In his first interview after the auction, Key told The Associated Press he is "open to the possibility" that Elvis Presley never died, though it was not a condition of the sale.

"I want to make this a tribute," Key, who paid $8,300 (euro5,682) for the collection, said of the move to Mississippi.

"If (Elvis) wants to come to the opening, he can certainly come back."

The collection includes a tape recording of what is said to be Elvis Presley's voice made long after the date of his death, and piles of documents that are said to be FBI files proving Presley's involvement with federal authorities.

Other items include replicas of the Cadillac Elvis drove and the casket and gravestone from his 1977 funeral.

Key said he would like the museum to complement the tourist attraction in Tupelo, Mississippi, where Elvis was born and bought his first guitar.

He said some people already are trying to buy the collection from him.

Image: Museum founder
Jeff Roberson  /  AP file
Bill Beeny looks over FBI files on Elvis Presley at the Elvis is Alive Museum. Beeny, the 81-year-old proprietor of 17-year-old free museum, sold his Elvis memorabilia — including photographs, books, FBI files, Cadillac and replica casket and tomb — on eBay.
"So far, the highest offer I got today was $15,000 (euro10,269)," Key said. "I said, 'No thank you.' This is part of history, to me it's a pretty major thing. This needs to be carried on."

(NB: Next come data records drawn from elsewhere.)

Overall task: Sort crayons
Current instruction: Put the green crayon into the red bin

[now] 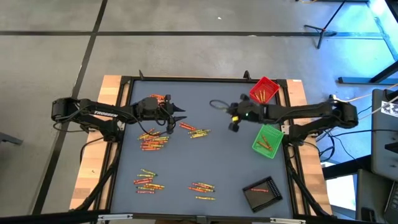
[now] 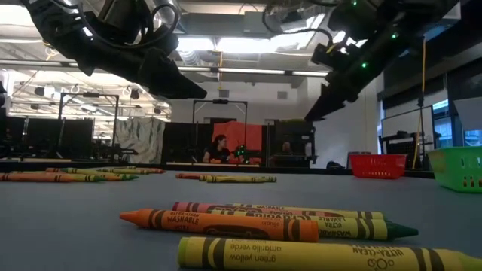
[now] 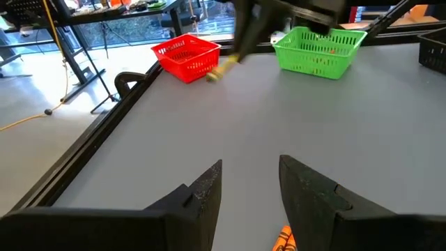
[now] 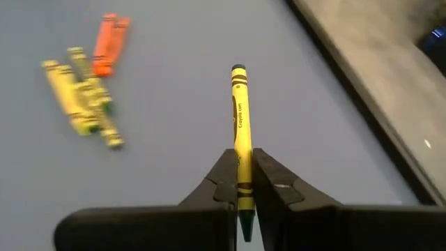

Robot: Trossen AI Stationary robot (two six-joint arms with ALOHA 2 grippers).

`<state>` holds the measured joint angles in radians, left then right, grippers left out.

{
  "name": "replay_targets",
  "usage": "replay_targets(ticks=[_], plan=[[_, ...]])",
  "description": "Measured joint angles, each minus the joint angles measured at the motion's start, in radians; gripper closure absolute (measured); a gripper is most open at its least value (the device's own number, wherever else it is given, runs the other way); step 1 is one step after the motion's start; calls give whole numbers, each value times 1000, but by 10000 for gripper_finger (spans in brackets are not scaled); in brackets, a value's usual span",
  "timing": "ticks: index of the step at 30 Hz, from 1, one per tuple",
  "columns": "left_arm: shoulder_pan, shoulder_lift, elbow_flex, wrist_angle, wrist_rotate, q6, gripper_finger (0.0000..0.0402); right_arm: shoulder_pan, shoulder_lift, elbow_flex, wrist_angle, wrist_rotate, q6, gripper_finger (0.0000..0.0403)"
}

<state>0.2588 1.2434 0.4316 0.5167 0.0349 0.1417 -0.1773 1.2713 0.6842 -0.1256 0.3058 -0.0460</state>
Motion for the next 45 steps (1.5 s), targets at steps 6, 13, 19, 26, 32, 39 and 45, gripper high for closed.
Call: replay_targets(ticks=[6, 13, 19, 26, 32, 39, 45], plan=[[0, 0, 0, 0, -1, 0, 274, -165, -60, 0, -72, 1, 0, 381], [0, 0, 0, 0, -1, 0, 274, -347, -67, 0, -141, 66, 61, 381], [0, 0, 0, 0, -7, 0, 274, -486, -66, 0, -198, 139, 68, 381], [0, 0, 0, 0, -36, 0, 274, -614, -57, 0, -273, 113, 118, 381], [0, 0, 0, 0, -44, 0, 274, -657, -33, 0, -340, 113, 150, 381], [0, 0, 0, 0, -44, 0, 274, -656, 13, 0, -355, 121, 150, 381], [0, 0, 0, 0, -45, 0, 274, -656, 59, 0, -373, 124, 147, 320]])
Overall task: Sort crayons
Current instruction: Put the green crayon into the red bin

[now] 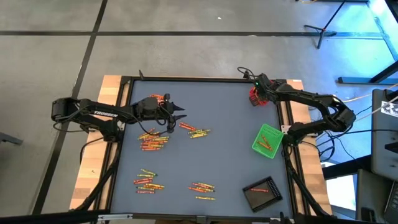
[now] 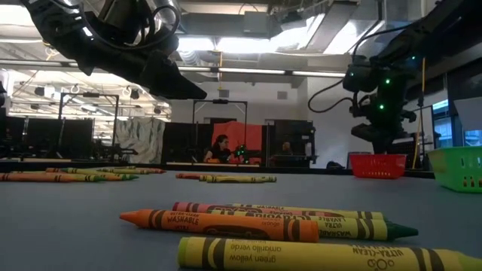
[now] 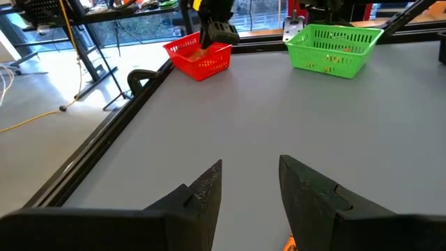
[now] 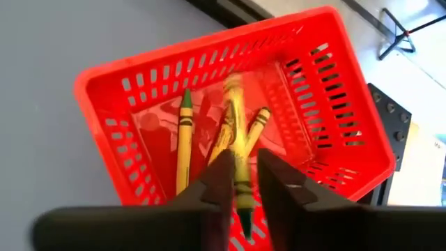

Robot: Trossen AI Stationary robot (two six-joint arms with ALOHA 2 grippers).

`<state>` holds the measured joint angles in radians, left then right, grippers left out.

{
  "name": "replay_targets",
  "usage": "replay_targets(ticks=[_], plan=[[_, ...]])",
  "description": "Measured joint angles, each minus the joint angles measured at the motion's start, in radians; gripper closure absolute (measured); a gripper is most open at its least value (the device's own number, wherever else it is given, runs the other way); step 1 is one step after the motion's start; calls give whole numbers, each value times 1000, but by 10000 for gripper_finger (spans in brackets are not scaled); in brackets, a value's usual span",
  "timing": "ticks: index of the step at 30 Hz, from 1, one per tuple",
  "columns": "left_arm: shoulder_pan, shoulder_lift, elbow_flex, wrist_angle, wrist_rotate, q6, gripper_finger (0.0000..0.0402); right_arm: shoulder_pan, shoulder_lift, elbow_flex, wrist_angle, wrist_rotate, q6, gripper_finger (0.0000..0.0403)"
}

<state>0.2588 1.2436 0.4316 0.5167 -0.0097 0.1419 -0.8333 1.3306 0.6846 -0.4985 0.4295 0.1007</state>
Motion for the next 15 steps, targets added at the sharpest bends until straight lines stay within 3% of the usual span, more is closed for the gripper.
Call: replay_targets(ticks=[4, 8, 15], plan=[[0, 0, 0, 0, 0, 0, 274, 2, -8, 1, 11, 22, -3, 253], [0, 0, 0, 0, 0, 0, 274, 2, -29, 1, 16, -67, -4, 207], [0, 0, 0, 0, 0, 0, 274, 3, -36, 36, 33, -284, -24, 191]])
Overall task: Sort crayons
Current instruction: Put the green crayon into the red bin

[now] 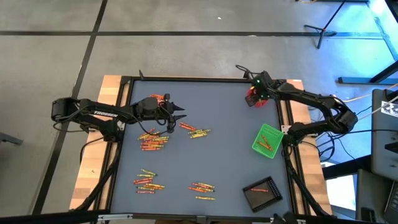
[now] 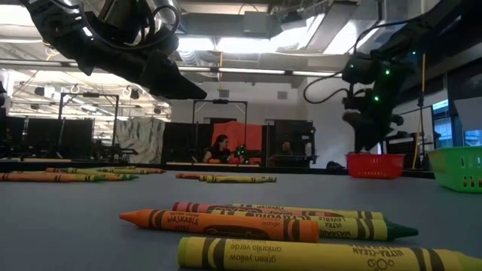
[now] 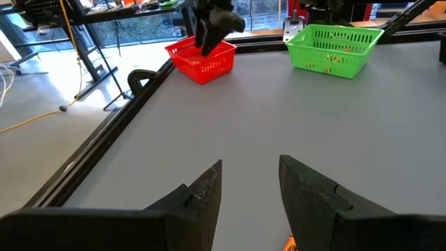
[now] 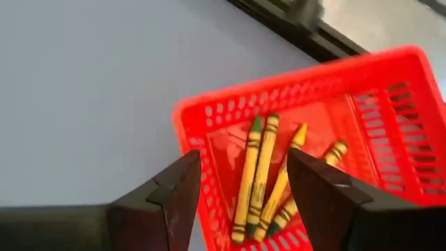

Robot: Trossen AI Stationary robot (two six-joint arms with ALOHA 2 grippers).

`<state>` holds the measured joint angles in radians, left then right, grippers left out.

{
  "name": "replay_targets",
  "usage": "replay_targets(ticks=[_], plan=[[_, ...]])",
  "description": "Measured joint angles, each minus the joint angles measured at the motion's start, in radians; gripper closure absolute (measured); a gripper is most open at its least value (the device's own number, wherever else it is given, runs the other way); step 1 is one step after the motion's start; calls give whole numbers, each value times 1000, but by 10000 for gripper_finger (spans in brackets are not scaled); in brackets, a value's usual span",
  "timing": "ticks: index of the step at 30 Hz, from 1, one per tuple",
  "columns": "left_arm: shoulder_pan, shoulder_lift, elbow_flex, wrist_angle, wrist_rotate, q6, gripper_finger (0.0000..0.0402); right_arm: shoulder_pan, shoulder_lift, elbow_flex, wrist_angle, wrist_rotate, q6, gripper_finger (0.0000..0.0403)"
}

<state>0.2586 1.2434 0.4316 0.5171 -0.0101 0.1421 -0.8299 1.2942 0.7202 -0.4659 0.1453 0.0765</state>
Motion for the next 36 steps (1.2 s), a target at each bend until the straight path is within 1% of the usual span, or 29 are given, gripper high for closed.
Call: replay_targets(ticks=[2, 6, 8, 12, 16, 20, 24, 27, 31, 36], plan=[[0, 0, 0, 0, 0, 0, 274, 0, 0, 22, 0, -7, 0, 193], [0, 0, 0, 0, 0, 0, 274, 0, 0, 60, 2, 29, -4, 193], [0, 0, 0, 0, 0, 0, 274, 0, 0, 72, 8, 24, -4, 193], [0, 0, 0, 0, 0, 0, 274, 25, -1, 72, 78, -86, -7, 193], [0, 0, 0, 0, 0, 0, 274, 118, -1, 50, 208, -210, -37, 193], [0, 0, 0, 0, 0, 0, 274, 239, -1, 31, 327, -295, -75, 193], [0, 0, 0, 0, 0, 0, 274, 349, 21, 30, 388, -304, -91, 193], [0, 0, 0, 0, 0, 0, 274, 423, 63, 30, 441, -304, -124, 193], [0, 0, 0, 0, 0, 0, 274, 511, 148, 30, 515, -304, -189, 193], [0, 0, 0, 0, 0, 0, 274, 583, 258, 30, 646, -311, -242, 194]])
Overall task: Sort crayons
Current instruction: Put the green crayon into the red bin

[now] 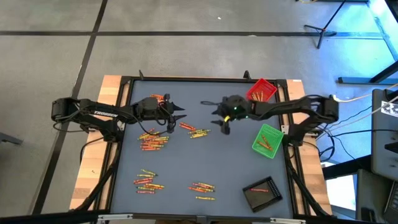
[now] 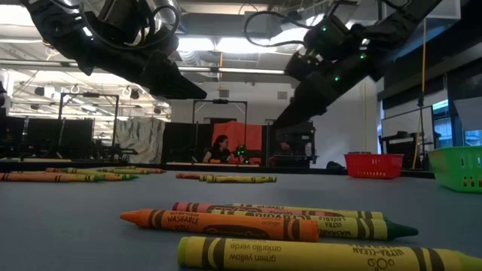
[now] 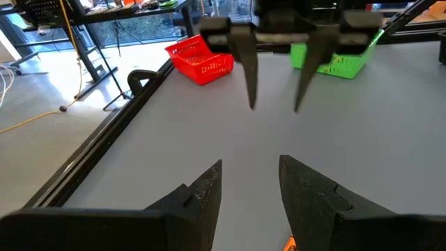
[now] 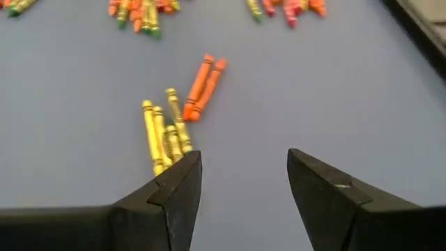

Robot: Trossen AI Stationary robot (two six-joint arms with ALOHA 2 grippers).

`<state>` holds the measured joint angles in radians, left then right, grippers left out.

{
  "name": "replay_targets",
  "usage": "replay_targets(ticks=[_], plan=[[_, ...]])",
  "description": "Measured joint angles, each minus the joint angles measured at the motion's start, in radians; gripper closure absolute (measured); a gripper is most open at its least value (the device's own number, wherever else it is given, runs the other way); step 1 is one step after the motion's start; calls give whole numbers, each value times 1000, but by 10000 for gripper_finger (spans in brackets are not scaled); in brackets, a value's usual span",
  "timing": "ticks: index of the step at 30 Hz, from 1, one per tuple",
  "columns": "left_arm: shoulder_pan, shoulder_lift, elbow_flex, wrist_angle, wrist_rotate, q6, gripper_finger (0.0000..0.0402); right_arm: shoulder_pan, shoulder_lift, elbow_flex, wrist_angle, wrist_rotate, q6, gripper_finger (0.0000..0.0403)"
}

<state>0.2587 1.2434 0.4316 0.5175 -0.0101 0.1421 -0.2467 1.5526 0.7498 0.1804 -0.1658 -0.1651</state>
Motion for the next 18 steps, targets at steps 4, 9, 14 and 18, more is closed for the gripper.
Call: replay_targets(ticks=[4, 9, 14, 18], plan=[[0, 0, 0, 0, 0, 0, 274, 28, 61, 0, 50, -11, -21, 194], [0, 0, 0, 0, 0, 0, 274, 30, 116, 0, 81, -32, -23, 194], [0, 0, 0, 0, 0, 0, 274, 31, 186, 0, 183, -139, -25, 194], [0, 0, 0, 0, 0, 0, 274, 31, 197, 0, 180, -153, -43, 194]])
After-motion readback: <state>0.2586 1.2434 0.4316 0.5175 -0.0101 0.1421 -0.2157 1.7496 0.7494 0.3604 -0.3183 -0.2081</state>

Bill Beeny, the 81-year-old founder of the quirky roadside museum, sold the treasures on eBay in hopes the buyer will carry on his work.

Key said he is intrigued by the notion that Elvis did not die, and said he wants to spend some time with Beeny learning all he can.

"He knows a lot," he said. "It raises a question in my mind."

David Beckwith, a spokesman for Elvis Presley Enterprises, which manages Graceland, the King's estate and mansion in Memphis, Tennessee, previously said the company had no comment on the museum.